*YOUR INSTRUCTIONS:*
Restate the material below word for word, from its first line to its last.

*EXERCISE DATA:*
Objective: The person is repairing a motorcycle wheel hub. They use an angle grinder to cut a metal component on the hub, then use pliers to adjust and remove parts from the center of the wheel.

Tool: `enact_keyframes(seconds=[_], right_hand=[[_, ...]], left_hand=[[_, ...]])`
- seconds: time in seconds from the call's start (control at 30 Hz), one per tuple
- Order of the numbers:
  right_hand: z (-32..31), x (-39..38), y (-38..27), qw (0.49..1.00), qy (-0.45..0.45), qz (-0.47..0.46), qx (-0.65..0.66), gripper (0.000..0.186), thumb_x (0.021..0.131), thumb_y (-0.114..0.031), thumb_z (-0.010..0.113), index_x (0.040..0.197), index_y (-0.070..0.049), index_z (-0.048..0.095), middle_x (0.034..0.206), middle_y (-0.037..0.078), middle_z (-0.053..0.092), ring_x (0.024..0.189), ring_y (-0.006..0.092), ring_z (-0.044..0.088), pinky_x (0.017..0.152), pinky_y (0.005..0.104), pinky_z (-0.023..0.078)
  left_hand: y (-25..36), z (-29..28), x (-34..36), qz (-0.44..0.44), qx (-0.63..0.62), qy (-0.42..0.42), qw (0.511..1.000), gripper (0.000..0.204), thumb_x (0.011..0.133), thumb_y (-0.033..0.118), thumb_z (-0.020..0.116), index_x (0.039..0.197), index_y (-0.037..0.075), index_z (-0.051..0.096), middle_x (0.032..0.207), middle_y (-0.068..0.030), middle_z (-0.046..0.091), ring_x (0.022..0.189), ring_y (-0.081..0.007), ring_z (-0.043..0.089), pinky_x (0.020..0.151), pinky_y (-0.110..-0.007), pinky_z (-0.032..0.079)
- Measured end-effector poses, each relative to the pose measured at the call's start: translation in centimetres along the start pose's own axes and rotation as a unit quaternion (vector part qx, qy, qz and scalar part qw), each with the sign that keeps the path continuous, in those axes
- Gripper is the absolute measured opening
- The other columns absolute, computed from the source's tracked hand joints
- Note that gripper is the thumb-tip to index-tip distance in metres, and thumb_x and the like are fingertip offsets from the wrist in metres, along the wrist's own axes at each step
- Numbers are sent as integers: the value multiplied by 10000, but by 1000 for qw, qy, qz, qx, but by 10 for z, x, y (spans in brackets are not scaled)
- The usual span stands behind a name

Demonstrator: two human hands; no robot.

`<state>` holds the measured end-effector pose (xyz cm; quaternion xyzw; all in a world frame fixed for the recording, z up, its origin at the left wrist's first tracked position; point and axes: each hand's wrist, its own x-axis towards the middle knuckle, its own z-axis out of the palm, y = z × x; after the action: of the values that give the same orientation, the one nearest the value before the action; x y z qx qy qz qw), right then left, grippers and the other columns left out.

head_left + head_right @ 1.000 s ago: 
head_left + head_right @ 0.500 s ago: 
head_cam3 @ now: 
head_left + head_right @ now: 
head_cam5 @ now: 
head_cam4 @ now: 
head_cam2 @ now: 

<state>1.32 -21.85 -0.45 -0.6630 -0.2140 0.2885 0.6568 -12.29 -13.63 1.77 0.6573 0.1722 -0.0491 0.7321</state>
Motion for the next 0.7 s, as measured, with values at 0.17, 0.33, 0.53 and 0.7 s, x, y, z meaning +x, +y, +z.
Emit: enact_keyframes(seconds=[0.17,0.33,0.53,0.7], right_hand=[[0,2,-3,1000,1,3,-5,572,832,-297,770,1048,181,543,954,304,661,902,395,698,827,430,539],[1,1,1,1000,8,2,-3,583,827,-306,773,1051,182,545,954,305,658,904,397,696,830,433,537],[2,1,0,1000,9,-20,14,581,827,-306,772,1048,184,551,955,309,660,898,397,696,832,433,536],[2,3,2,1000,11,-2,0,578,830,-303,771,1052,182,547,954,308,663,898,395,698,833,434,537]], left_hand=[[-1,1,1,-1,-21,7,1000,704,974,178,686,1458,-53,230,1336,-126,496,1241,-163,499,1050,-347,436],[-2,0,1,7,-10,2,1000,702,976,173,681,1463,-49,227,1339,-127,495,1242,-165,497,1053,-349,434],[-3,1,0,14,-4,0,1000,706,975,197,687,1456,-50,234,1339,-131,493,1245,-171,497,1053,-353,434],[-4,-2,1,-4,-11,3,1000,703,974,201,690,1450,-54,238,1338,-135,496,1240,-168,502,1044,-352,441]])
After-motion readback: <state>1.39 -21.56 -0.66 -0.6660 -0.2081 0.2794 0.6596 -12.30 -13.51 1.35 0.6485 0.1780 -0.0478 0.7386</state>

*EXERCISE SOLUTION:*
Objective: The person is repairing a motorcycle wheel hub. They use an angle grinder to cut a metal component on the hub, then use pliers to adjust and remove parts from the center of the wheel.

Tool: `enact_keyframes(seconds=[_], right_hand=[[_, ...]], left_hand=[[_, ...]])`
- seconds: time in seconds from the call's start (control at 30 Hz), one per tuple
- Order of the numbers:
  right_hand: z (-32..31), x (-39..38), y (-38..27), qw (0.49..1.00), qy (-0.45..0.45), qz (-0.47..0.46), qx (-0.65..0.66), gripper (0.000..0.186), thumb_x (0.021..0.131), thumb_y (-0.114..0.031), thumb_z (-0.010..0.113), index_x (0.040..0.197), index_y (-0.070..0.049), index_z (-0.048..0.095), middle_x (0.034..0.206), middle_y (-0.037..0.078), middle_z (-0.053..0.092), ring_x (0.024..0.189), ring_y (-0.006..0.092), ring_z (-0.044..0.088), pinky_x (0.017..0.152), pinky_y (0.005..0.104), pinky_z (-0.023..0.078)
  left_hand: y (-25..36), z (-29..28), x (-34..36), qz (-0.44..0.44), qx (-0.63..0.62), qy (-0.42..0.42), qw (0.511..1.000), gripper (0.000..0.204), thumb_x (0.011..0.133), thumb_y (-0.033..0.118), thumb_z (-0.020..0.116), index_x (0.039..0.197), index_y (-0.037..0.075), index_z (-0.051..0.096), middle_x (0.032..0.207), middle_y (-0.068..0.030), middle_z (-0.046..0.091), ring_x (0.022..0.189), ring_y (-0.081..0.007), ring_z (-0.043..0.089), pinky_x (0.020..0.151), pinky_y (-0.110..-0.007), pinky_z (-0.032..0.079)
- Measured end-effector poses, each relative to the pose measured at the call's start: translation in centimetres along the start pose's own axes and rotation as a unit quaternion (vector part qx, qy, qz and scalar part qw), each with the sign that keeps the path continuous, in those axes
- Gripper is the absolute measured opening
- The other columns absolute, computed from the source's tracked hand joints
- Note that gripper is the thumb-tip to index-tip distance in metres, and thumb_x and the like are fingertip offsets from the wrist in metres, along the wrist's own axes at each step
- Numbers are sent as integers: the value multiplied by 10000, but by 1000 for qw, qy, qz, qx, but by 10 for z, x, y (spans in brackets are not scaled)
- The usual span stands behind a name

Demonstrator: two human hands; no robot.

`<state>` holds the measured end-effector pose (xyz cm; quaternion xyzw; all in a world frame fixed for the recording, z up, its origin at the left wrist's first tracked position; point and axes: each hand's wrist, its own x-axis towards the middle knuckle, its own z-axis out of the palm, y = z × x; after the action: of the values that give the same orientation, the one nearest the value before the action; x y z qx qy qz qw), right then left, grippers and the other columns left out.

head_left + head_right @ 1.000 s ago: 
head_left + head_right @ 0.500 s ago: 
head_cam3 @ now: 
head_left + head_right @ now: 
head_cam5 @ now: 
head_cam4 @ now: 
head_cam2 @ now: 

<state>1.32 -21.85 -0.45 -0.6630 -0.2140 0.2885 0.6568 -12.29 -13.63 1.77 0.6573 0.1722 -0.0491 0.7321</state>
Motion for the next 0.7 s, as measured, with values at 0.17, 0.33, 0.53 and 0.7 s, x, y, z meaning +x, +y, +z.
Emit: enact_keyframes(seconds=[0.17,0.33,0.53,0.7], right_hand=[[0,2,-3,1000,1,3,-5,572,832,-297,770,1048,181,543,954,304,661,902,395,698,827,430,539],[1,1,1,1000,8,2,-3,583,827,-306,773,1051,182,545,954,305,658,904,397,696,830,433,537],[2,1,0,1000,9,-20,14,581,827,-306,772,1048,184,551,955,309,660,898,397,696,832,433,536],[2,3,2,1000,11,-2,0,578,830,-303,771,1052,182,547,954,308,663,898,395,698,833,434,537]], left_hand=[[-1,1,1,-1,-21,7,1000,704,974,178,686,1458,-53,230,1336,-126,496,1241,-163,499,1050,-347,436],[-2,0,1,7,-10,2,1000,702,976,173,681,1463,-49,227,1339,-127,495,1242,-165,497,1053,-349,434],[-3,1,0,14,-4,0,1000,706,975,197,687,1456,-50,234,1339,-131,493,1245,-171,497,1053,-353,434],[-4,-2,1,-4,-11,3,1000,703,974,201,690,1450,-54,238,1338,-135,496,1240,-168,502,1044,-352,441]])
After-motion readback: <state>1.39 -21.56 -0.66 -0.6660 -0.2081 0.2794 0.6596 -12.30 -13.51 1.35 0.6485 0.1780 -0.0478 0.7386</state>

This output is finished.